Harry menarik napas, kemudian berbalik posisi dan memunggungi Ellea. Pria itu kemudian meringkuk sambil menjambak rambutnya sendiri, bingung dengan apa yang harus dia lakukan. Ellea masih menunggu, dan tiba-tiba Harry bangkit lalu menariknya duduk. Sejurus kemudian lelaki itu menahan tengkuknya, kemudian menarik wajah Ellea dan menciumnya kasar.
Ellea tidak tahu apa yang terjadi, akan tetapi timbul segelintir rasa takut pada apa yang Harry lakukan. Bola mata kelam itu menatapnya lurus, kemudian melirik pada sehelai piyama yang melekat di tubuh Ellea. Tangan kekar lelaki itu meraih tali yang terikat di bahu kanan dan kiri istrinya, kemudian membukanya satu per satu. Tapi perempuan itu justru menahan gaun tidurnya agar tidak jatuh.
Ellea bergeming, menatap Harry yang sama sekali tidak terlihat seperti biasanya. Lantas tiba-tiba saja ia teringat sesuatu. Kalau seandainya tubuh bangsawan ini masih perawan, maka Estelle akan sangat menyedihkan. Dihukum mati dan sudah tidak perawan karena Catherine.
Sial. Bahkan di saat-saat seperti ini pemikiran soal Catherine muncul. Persetan dengan semuanya, Ellea berubah pikiran. Ia tidak boleh serta merta menyerahkan dirinya begitu saja pada Harry. Estelle Theodore yang ada di sini adalah seorang gadis bangsawan, sekaligus Putri Mahkota bagi Kerajaan Deandrez. Jadi ia harus menahan diri, seperti Harry yang sanggup menekan hasratnya demi Ellea.
"Harry, kumohon, hentikan." Ellea mendorong bahu Harry kuat-kuat, tepat beberapa detik sebelum lelaki itu menarik turun gaun tidurnya.
Harry tidak mendengar, lelaki itu justru menindih Ellea di bawahnya. Mengukung wanita itu dengan lengannya.
"Harry, kumohon ...." Ellea mengiba, menggunakan seluruh kemampuan aktingnya, "Aku ... belum siap."

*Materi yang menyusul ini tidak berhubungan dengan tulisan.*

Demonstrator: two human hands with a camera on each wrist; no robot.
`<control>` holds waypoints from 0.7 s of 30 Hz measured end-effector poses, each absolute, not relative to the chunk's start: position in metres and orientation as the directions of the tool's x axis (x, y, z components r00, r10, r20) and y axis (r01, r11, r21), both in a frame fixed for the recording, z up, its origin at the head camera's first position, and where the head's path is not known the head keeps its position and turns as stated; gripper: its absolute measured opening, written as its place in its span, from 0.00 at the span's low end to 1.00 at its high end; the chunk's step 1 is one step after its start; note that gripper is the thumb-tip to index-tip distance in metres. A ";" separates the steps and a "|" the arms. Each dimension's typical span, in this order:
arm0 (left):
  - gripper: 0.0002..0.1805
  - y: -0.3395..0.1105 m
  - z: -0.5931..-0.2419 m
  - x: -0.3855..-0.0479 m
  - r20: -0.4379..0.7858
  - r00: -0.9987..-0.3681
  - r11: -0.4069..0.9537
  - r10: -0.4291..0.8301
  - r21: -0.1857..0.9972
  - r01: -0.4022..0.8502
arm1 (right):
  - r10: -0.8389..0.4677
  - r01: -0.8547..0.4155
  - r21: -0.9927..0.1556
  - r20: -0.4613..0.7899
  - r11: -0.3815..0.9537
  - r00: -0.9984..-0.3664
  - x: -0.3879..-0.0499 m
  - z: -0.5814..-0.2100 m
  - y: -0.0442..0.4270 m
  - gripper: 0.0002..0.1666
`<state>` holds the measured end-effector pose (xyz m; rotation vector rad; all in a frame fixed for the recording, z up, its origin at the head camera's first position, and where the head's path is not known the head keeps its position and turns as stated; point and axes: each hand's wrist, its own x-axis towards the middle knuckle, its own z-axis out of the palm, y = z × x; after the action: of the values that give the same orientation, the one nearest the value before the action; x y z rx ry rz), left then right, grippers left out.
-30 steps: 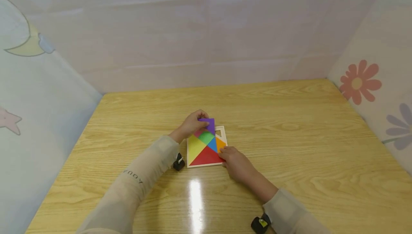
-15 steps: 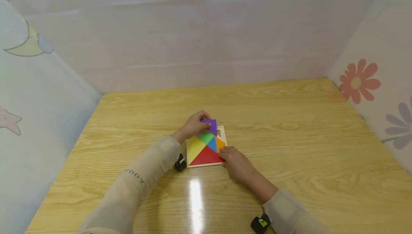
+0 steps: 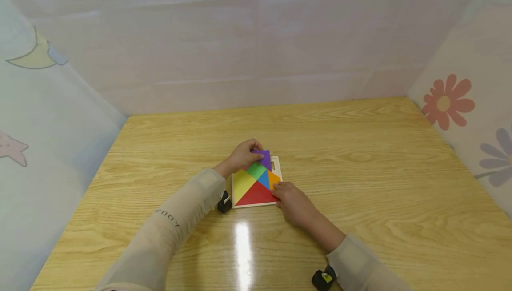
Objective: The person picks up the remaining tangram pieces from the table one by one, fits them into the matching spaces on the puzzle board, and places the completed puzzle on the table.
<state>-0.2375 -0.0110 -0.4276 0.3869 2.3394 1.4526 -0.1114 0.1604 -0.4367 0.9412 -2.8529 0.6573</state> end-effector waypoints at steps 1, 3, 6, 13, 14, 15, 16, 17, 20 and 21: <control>0.07 -0.011 -0.428 -0.238 -0.153 -0.899 0.448 0.411 0.893 0.052 | -0.554 -0.582 -0.376 0.191 0.721 -0.810 -0.111 -0.437 0.161 0.17; 0.07 -0.011 -0.428 -0.238 -0.148 -0.898 0.457 0.415 0.887 0.065 | -0.555 -0.583 -0.376 0.190 0.721 -0.810 -0.111 -0.437 0.161 0.17; 0.07 -0.011 -0.427 -0.238 -0.137 -0.900 0.481 0.415 0.872 0.089 | -0.554 -0.584 -0.376 0.196 0.720 -0.809 -0.112 -0.438 0.161 0.17; 0.06 -0.011 -0.426 -0.238 -0.121 -0.897 0.560 0.425 0.814 0.156 | -0.543 -0.584 -0.374 0.220 0.720 -0.810 -0.112 -0.440 0.162 0.17; 0.06 -0.010 -0.426 -0.239 -0.119 -0.894 0.569 0.431 0.805 0.168 | -0.544 -0.585 -0.373 0.219 0.720 -0.810 -0.112 -0.440 0.162 0.17; 0.06 -0.010 -0.426 -0.239 -0.117 -0.891 0.581 0.438 0.793 0.182 | -0.546 -0.586 -0.372 0.218 0.720 -0.809 -0.112 -0.440 0.162 0.17; 0.06 -0.010 -0.426 -0.239 -0.116 -0.887 0.591 0.447 0.783 0.195 | -0.546 -0.585 -0.373 0.215 0.720 -0.810 -0.112 -0.440 0.162 0.17; 0.06 -0.009 -0.426 -0.240 -0.116 -0.883 0.602 0.456 0.771 0.210 | -0.547 -0.586 -0.373 0.215 0.720 -0.809 -0.112 -0.440 0.162 0.17; 0.07 -0.008 -0.427 -0.241 -0.116 -0.870 0.628 0.479 0.738 0.248 | -0.553 -0.590 -0.373 0.212 0.716 -0.805 -0.111 -0.439 0.162 0.17; 0.07 -0.007 -0.427 -0.242 -0.116 -0.867 0.634 0.485 0.730 0.257 | -0.554 -0.591 -0.374 0.213 0.715 -0.805 -0.111 -0.439 0.162 0.17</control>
<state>-0.2418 -0.0070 -0.4270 0.5974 2.5554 1.0723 -0.1110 0.1620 -0.4392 0.9468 -2.8297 0.6621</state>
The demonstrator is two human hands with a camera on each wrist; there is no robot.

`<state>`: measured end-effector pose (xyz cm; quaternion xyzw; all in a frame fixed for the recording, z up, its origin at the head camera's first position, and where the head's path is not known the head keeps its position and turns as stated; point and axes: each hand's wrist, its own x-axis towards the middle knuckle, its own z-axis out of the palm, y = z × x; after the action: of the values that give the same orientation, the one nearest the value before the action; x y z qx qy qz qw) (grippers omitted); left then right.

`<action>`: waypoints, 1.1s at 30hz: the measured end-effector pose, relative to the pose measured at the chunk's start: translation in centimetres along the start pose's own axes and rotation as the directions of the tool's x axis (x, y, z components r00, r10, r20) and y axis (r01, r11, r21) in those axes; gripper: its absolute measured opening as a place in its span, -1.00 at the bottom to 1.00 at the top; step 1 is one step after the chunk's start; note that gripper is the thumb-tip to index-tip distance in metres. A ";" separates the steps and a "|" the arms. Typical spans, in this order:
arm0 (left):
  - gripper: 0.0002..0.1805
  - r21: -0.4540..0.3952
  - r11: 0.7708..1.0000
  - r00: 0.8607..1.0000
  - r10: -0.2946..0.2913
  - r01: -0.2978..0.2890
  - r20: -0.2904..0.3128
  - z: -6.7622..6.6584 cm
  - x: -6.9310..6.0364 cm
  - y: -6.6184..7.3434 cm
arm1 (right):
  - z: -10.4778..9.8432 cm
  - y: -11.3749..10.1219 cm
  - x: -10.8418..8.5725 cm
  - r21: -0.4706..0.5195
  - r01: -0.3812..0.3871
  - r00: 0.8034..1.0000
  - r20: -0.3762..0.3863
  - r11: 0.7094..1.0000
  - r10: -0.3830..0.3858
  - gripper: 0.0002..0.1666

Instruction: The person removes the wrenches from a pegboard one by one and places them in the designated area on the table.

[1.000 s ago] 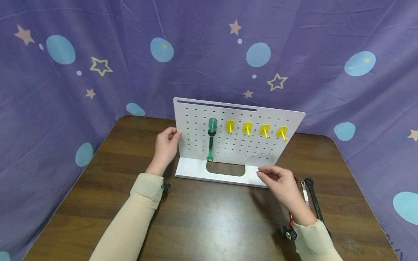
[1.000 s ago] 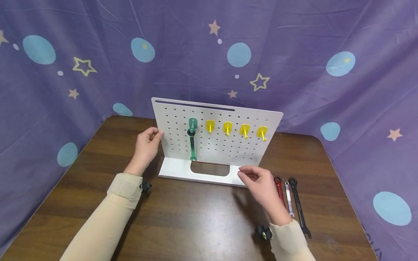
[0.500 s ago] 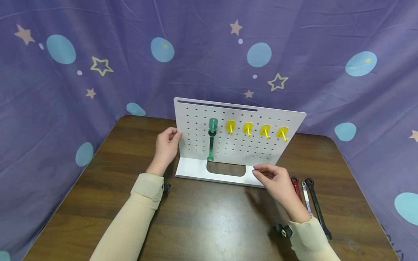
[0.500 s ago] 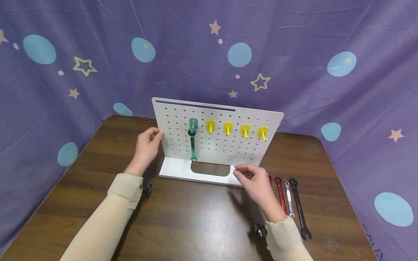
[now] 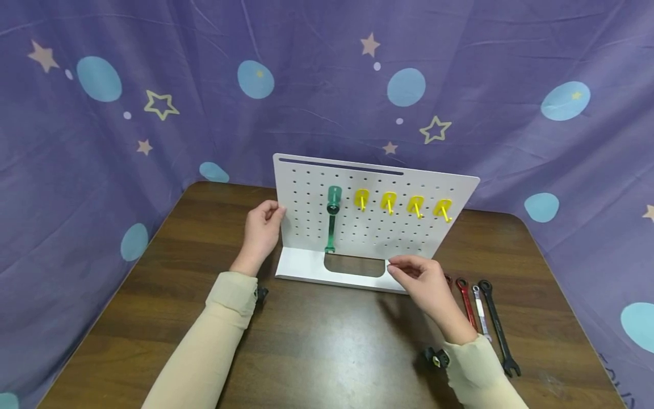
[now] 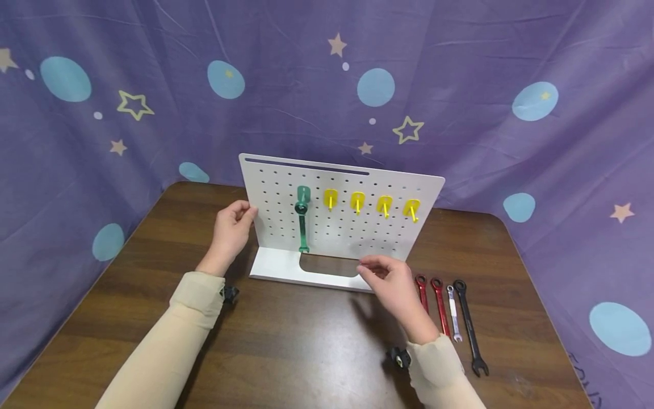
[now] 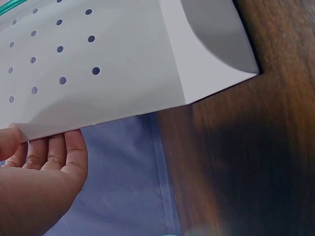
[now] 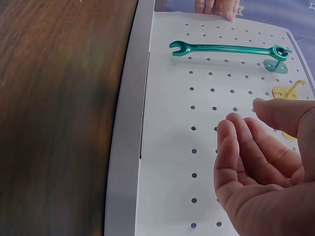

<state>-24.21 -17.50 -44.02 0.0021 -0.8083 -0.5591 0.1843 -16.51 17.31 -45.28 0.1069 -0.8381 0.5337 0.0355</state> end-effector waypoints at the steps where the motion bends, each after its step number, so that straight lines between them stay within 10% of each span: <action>1: -0.83 0.000 1.000 1.000 0.000 0.000 -0.001 0.0 0.0 0.0 | 0.1 0.0 0.1 0.001 0.002 1.000 0.001 1.000 -0.002 -0.81; 33: -0.83 0.004 1.000 1.000 0.003 -0.003 0.003 -0.1 -0.1 0.0 | 3.1 -1.9 1.9 0.058 -0.010 0.998 0.070 0.998 0.006 -0.77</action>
<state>-24.14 -17.58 -44.05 0.0005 -0.8097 -0.5572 0.1839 -17.76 13.44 -44.61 0.1232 -0.8234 0.5539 0.0012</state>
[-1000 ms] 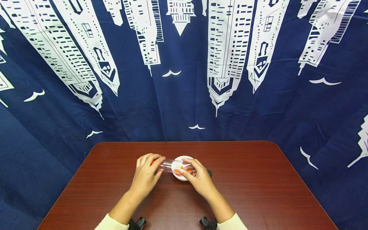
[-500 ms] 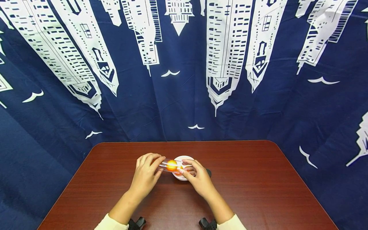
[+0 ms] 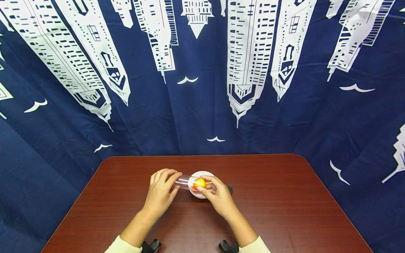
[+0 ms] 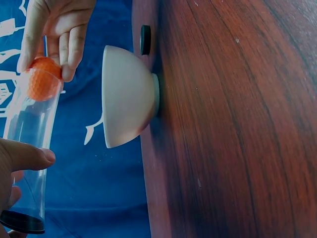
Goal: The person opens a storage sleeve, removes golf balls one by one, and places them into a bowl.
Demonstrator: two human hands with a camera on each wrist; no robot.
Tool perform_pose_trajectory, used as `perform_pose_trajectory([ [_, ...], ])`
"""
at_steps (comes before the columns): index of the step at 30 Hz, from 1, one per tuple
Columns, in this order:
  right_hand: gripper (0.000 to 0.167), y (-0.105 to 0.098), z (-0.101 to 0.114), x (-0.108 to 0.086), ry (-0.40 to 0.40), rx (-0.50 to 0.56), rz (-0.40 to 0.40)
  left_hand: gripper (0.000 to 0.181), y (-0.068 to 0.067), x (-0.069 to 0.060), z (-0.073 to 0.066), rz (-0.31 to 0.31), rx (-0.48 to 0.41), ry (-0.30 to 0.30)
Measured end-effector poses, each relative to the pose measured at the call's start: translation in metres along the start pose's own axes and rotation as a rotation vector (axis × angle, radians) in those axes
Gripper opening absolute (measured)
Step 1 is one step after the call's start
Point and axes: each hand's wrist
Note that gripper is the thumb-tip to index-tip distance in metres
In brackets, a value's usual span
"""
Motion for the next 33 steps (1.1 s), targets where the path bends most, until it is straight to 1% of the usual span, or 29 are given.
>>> perform_pose_trajectory([
  [5,0.040,-0.001,0.001,0.001,-0.020,0.008,-0.002,0.053,0.000,-0.002,-0.001,0.011,0.000,-0.040],
  [9,0.040,-0.003,0.003,0.004,-0.046,0.025,-0.005,0.054,0.002,-0.004,0.000,0.001,-0.003,-0.083],
  [13,0.040,-0.007,0.004,0.006,-0.059,0.023,-0.021,0.058,0.004,-0.006,0.002,-0.018,-0.014,-0.148],
  [16,0.039,-0.011,0.004,0.008,-0.067,-0.009,-0.034,0.060,0.005,-0.007,0.003,-0.030,-0.044,-0.205],
  [19,0.039,-0.014,0.004,0.010,-0.077,-0.084,-0.038,0.059,0.006,-0.009,0.003,-0.038,-0.085,-0.274],
  [22,0.041,-0.016,0.006,0.013,-0.082,-0.185,-0.027,0.058,0.007,-0.011,0.004,-0.037,-0.143,-0.356],
  [25,0.042,-0.018,0.007,0.015,-0.096,-0.277,0.001,0.055,0.008,-0.013,0.005,-0.031,-0.218,-0.438],
  [30,0.039,-0.018,0.005,0.018,-0.145,-0.428,0.056,0.050,0.011,-0.018,0.009,-0.012,-0.338,-0.551],
  [33,0.039,-0.016,0.004,0.020,-0.159,-0.518,0.081,0.049,0.014,-0.021,0.011,0.007,-0.398,-0.612],
])
Point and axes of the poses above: each hand's wrist, its own x-axis towards the middle knuckle, its own y-axis out of the palm, z = x × y, and after that the axes turned 8 degrees about -x, right-handed
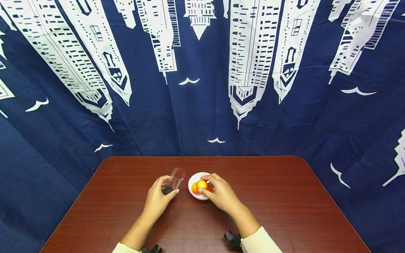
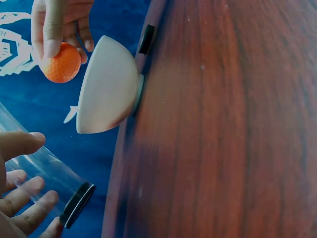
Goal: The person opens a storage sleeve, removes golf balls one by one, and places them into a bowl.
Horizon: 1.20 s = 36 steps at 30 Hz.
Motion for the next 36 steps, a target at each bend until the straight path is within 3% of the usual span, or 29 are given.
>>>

Sepersekian detik berikutnya Harry menarik napas panjang, kemudian mengembuskannya sekaligus. Ia melakukannya berkali-kali. Ellea menunggu, kemudian pria itu bangkit dan tersenyum lembut.
"Aku minta maaf," Harry berbisik pelan, kemudian mengecup kening Ellea, "Tidurlah, aku harus mandi air dingin."
Ellea menatap punggung Harry yang hilang saat pintu kamar mandi tertutup. Suara air yang mengalir menandakan aktivitas yang dilakukan pria itu. Sesungguhnya sang Putri tahu betul bahwa Pangerannya bukan tipe pria romantis dan penuh cinta. Tapi yang ia tidak tahu adalah, bahwa suaminya memiliki kelembutan dan pengertian setulus ini.